### TASK BRIEF
The required answer is each line in the entries below where "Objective" occurs.

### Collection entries
%%

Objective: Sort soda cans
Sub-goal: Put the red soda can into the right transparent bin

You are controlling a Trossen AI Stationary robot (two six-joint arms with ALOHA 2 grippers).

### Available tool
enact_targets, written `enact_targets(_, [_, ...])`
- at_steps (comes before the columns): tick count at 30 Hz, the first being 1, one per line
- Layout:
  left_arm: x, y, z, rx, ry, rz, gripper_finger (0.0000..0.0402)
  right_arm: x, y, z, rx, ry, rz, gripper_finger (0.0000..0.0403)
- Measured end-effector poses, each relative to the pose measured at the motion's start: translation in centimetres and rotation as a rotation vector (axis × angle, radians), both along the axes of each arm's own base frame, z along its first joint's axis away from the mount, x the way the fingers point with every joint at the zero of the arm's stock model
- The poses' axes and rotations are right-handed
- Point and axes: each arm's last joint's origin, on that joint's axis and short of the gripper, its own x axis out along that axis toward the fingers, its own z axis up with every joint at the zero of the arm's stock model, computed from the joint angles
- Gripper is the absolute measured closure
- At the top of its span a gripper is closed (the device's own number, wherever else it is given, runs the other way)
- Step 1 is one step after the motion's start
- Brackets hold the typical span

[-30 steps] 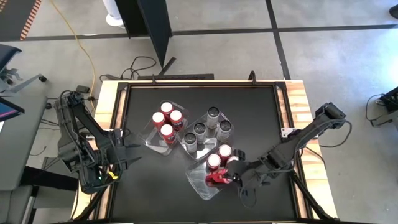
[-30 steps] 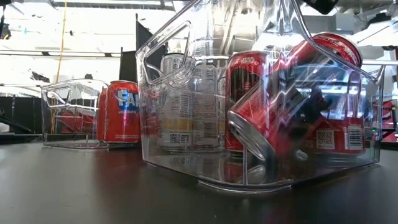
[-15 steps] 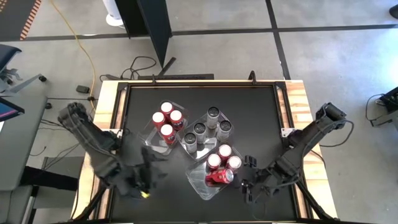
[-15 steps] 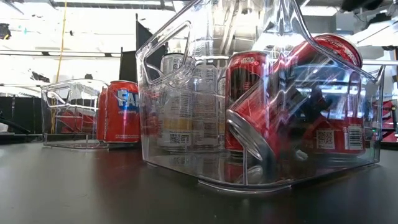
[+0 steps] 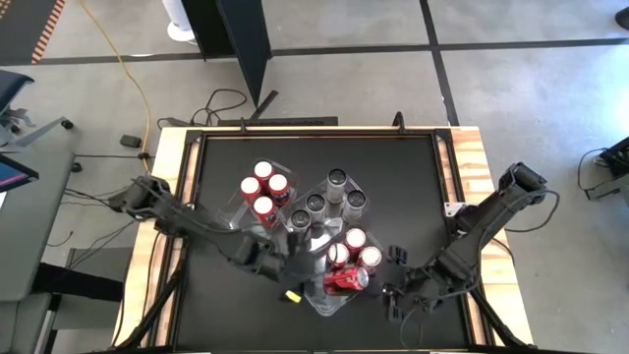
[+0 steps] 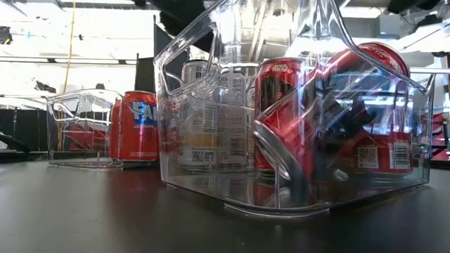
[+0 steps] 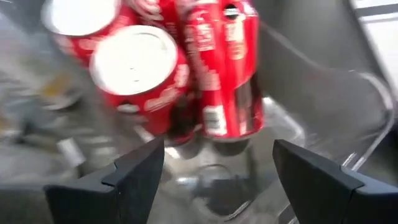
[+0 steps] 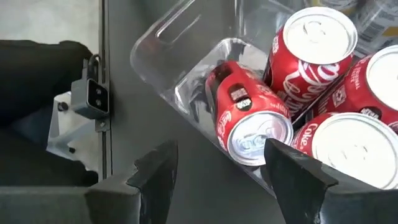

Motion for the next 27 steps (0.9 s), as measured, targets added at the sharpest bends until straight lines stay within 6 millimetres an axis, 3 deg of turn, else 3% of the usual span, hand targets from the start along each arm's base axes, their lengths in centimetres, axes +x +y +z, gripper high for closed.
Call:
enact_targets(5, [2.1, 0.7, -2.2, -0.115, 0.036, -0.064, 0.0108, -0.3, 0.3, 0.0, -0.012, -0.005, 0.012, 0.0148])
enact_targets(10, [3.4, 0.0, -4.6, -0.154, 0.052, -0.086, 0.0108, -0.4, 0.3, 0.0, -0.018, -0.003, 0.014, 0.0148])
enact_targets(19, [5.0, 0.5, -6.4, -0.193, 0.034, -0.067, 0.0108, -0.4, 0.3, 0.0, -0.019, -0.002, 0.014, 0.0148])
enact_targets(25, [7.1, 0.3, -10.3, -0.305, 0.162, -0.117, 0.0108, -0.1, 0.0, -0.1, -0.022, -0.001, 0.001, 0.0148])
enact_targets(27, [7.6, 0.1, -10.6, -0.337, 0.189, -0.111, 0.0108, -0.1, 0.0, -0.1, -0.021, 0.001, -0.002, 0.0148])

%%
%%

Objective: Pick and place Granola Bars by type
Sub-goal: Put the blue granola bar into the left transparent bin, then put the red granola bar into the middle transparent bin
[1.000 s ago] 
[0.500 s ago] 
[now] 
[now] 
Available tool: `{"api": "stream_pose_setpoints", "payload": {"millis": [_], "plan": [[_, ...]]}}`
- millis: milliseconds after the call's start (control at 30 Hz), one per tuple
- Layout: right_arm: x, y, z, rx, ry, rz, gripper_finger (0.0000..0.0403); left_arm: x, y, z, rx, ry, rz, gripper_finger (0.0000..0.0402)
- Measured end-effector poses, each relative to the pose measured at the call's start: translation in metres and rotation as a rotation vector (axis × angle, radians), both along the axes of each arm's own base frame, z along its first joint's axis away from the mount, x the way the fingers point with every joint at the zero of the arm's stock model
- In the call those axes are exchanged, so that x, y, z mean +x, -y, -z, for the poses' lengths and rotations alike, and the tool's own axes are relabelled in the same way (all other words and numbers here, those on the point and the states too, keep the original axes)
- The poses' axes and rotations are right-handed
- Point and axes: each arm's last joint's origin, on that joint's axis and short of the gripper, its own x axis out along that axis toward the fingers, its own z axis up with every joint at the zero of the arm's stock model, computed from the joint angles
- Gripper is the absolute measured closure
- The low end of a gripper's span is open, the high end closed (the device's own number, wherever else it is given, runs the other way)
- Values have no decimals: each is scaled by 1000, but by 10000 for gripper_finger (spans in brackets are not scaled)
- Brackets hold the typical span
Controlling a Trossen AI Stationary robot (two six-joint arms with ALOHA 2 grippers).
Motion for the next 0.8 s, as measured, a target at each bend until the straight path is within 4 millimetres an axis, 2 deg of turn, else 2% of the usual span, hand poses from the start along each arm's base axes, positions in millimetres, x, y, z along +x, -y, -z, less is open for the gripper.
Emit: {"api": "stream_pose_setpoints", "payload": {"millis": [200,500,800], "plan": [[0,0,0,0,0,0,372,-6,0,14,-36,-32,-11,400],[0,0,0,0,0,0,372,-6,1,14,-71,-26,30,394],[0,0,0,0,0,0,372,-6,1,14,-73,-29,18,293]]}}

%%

### PROBLEM SOLUTION
Objective: Sort soda cans
Objective: Pick and place Granola Bars by type

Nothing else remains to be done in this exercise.